• _Problem to solve_:
Lines below containing the word "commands" should be copied out.

===== Data

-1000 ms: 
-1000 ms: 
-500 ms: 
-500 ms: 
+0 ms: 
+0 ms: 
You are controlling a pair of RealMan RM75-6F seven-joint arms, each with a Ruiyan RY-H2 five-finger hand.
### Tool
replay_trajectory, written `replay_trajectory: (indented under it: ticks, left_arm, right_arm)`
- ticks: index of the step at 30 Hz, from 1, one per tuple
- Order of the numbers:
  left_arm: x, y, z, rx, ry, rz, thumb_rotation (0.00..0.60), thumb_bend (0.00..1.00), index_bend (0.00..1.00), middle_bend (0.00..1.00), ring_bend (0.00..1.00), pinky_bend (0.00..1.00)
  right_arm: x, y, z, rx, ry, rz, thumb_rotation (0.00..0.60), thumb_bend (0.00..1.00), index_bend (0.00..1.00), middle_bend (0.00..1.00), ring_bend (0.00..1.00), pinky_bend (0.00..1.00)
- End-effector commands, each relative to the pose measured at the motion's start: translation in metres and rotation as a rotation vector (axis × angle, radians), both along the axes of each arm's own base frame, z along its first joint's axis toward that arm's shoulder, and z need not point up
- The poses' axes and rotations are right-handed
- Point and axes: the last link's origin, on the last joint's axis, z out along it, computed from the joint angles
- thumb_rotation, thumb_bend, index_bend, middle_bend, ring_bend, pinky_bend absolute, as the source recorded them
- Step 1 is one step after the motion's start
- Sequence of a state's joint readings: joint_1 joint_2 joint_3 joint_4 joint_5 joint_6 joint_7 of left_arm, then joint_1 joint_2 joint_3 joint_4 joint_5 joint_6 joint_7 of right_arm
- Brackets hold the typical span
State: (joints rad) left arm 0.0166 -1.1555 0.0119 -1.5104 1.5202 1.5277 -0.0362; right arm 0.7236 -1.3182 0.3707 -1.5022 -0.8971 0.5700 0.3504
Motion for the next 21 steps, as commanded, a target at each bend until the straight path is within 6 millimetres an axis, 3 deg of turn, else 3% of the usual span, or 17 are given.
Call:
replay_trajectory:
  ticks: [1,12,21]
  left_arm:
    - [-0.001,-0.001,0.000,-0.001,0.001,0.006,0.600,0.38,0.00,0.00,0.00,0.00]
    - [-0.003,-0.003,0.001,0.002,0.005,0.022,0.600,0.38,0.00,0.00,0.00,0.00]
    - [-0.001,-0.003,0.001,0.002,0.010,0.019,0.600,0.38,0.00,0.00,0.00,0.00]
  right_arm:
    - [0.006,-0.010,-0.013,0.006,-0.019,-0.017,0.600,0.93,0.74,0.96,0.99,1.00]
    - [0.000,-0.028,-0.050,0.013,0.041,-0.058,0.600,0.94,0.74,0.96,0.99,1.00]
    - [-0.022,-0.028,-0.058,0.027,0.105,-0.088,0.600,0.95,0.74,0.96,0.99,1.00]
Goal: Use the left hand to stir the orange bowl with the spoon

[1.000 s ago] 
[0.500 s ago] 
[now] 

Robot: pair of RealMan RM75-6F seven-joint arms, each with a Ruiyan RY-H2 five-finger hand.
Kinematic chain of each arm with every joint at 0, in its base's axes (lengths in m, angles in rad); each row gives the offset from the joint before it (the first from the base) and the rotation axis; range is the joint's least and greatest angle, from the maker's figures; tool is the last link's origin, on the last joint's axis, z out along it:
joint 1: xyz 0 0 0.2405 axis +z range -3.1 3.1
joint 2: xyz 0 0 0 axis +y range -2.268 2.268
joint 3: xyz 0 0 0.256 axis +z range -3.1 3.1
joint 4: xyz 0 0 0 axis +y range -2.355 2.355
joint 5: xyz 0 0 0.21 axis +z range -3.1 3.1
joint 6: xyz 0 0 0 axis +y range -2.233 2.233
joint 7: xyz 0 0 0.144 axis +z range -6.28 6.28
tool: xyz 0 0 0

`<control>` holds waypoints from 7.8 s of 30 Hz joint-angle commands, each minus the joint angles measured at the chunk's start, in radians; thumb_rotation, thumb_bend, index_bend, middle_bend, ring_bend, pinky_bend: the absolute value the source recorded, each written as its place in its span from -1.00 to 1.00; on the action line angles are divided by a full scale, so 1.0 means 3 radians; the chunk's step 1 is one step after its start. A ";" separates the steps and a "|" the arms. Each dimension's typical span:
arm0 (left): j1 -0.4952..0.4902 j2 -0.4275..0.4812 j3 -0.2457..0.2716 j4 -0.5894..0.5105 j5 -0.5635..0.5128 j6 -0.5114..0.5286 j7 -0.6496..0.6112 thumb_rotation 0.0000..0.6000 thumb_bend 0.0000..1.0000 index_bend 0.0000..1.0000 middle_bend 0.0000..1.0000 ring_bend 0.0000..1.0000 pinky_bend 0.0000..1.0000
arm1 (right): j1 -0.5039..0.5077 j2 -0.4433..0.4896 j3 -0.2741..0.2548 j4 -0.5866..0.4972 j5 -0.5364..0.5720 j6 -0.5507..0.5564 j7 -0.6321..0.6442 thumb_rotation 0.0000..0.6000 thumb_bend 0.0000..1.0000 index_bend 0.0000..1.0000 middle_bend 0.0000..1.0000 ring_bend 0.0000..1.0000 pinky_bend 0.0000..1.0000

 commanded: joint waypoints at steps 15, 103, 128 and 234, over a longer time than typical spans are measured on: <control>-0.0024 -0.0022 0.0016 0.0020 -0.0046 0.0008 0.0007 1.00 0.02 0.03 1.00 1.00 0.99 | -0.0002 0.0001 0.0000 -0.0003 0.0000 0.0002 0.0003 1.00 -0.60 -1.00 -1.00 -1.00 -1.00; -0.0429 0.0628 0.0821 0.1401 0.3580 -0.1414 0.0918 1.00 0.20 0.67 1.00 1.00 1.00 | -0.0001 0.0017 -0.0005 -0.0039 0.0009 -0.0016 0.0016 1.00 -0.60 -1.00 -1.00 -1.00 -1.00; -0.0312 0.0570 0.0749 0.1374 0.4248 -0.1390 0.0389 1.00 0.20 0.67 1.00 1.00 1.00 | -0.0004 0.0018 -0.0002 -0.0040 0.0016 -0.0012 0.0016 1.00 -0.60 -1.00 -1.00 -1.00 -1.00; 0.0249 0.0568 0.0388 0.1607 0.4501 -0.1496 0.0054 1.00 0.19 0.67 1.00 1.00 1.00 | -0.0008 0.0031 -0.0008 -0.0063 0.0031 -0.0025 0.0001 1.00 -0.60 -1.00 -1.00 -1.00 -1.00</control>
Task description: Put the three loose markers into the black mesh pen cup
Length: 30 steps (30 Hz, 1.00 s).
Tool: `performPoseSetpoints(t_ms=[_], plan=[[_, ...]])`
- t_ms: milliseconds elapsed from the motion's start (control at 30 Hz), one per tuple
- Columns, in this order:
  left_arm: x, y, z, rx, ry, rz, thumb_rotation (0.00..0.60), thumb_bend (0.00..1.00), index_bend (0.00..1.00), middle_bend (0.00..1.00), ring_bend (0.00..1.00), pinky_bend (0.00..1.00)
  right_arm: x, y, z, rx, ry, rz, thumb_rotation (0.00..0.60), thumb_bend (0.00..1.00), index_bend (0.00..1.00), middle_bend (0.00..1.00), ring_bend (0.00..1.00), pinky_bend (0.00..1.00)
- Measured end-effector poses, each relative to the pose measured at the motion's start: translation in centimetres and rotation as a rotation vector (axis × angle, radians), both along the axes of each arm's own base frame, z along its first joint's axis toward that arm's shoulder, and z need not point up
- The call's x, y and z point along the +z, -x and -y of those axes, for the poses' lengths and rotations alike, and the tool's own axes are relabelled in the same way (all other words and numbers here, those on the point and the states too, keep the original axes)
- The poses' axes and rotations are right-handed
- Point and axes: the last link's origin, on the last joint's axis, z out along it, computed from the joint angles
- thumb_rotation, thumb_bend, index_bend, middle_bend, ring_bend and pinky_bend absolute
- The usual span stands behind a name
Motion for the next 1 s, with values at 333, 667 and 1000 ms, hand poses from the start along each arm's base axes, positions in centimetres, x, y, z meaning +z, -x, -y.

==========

• _Finished task_:
- End-effector commands, each relative to the pose measured at the motion's start: translation in metres and rotation as a rotation vector (axis × angle, radians), both along the axes of each arm's own base frame, z along its first joint's axis toward that arm's shoulder, and z need not point up
`<control>` holds waypoints from 7.8 s of 30 Hz joint-angle commands, each minus the joint angles measured at the chunk's start, in radians; thumb_rotation, thumb_bend, index_bend, middle_bend, ring_bend, pinky_bend: the absolute value the source recorded, each written as its place in its span from -1.00 to 1.00; on the action line angles are divided by a full scale, so 1.0 means 3 radians; the chunk's step 1 is one step after its start. A ";" separates the steps and a "|" the arms. Each dimension's typical span:

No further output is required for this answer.